Parallel on Windows

This page covers using MPI on Windows, leading up to building parallel VisIt on Windows and running it on a Windows HPC cluster.

MPI

MPI stands for Message Passing Interface and it is a library that allows several cooperating programs to communicate with one another while running on distributed memory computers. Microsoft has released a version of MPI for Windows (MS-MPI) that enables Windows software to use MPI, enabling large scale parallelism. Parallel VisIt uses MPI to coordinate among processes.

Getting MPI

You can get the MS-MPI runtime libraries from the following link:

Testing MPI

To test MPI on Windows, you'll need a simple MPI program that you can build in Visual Studio.

Example Program

#include <stdio.h>
#include <string.h>
#include <mpi.h>
 
int
main(int argc, char *argv[])
{
    const char *s = "HELLO FROM THE MASTER PROCESS!";
    int par_rank, par_size;
    FILE *fp = NULL;
    char msgbuf[100], filename[100];
 
    /* Init MPI */
    MPI_Init(&argc, &argv);
    MPI_Comm_rank(MPI_COMM_WORLD, &par_rank);
    MPI_Comm_size(MPI_COMM_WORLD, &par_size);

    char pname[MPI_MAX_PROCESSOR_NAME];
    int plen = 0;
    memset(pname, 0, sizeof(char)*MPI_MAX_PROCESSOR_NAME);
    MPI_Get_processor_name(pname, &plen);

    printf("%s: Rank %d is part of a %d processor job\n", pname, par_rank, par_size);

    // The following code can trip up MPI if the Windows firewall is 
    // being too restrictive and you are running on multiple nodes.
    // If you get MPI timeout errors then disable the following code
    // and try again.
#if 1
    msgbuf[0] = '\0';
 
    /* Broadcast message from master to all other processors. */
    if(par_rank == 0)
    {
        MPI_Bcast((void*)s, strlen(s)+1, MPI_CHAR, 0, MPI_COMM_WORLD);
        strcpy(msgbuf, s);
    }
    else
        MPI_Bcast((void*)msgbuf, strlen(s)+1, MPI_CHAR, 0, MPI_COMM_WORLD);
 
    /* Write the message from the master to a file. */
    sprintf(filename, "%s.%04d.log", argv[0], par_rank);
    if((fp = fopen(filename, "wt")) != NULL)
    {
        fprintf(fp, "Running %s with %d processors.\n", argv[0], par_size);
        fprintf(fp, "This is the log for processor %d.\n", par_rank);
        fprintf(fp, "Message: \"%s\"\n", msgbuf);
        fclose(fp);
    }
#endif

    /* Finalize MPI */
    MPI_Finalize();
 
    return 0;
}

Building the Example

Open Visual Studio and follow these basic instructions to build the above source code as a program called testmpi.exe that we'll use to test whether MPI works on your system.

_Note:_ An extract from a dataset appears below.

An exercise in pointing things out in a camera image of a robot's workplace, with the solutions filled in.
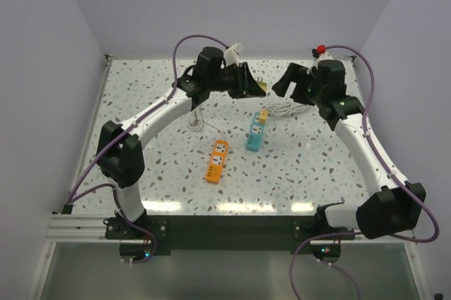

  1. Create a new, empty Console application project called testmpi.
  2. Add the testmpi.cpp source code file to the project.
  3. Open the project properties and go to the section for C/C++/General settings. Add C:\Program Files\Microsoft HPC Pack 2008 R2\Inc to the Additional Include Directories setting so the compiler will know where to find the mpi.h header file.
  4. Go to the Linker/General section and add C:\Program Files\Microsoft HPC Pack 2008 R2\Lib\i386 to the Additional Library Directories setting so the linker will know where to look for the MPI library. If you are building a 64-bit program then use the amd64 version of the library instead of the i386 version.
  5. Go to the Linker/Input section and add msmpi.lib to the Additional Dependencies section to let the linker know that your program must link with MPI.
  6. Apply the changes and build your program.

Running the Example

On Windows, the program that runs MPI programs is called mpiexec. In order to run an MPI program, you can run mpiexec and pass the name of your MPI program as a command line option to mpiexec, along with some arguments that tell mpiexec how many processors you will use.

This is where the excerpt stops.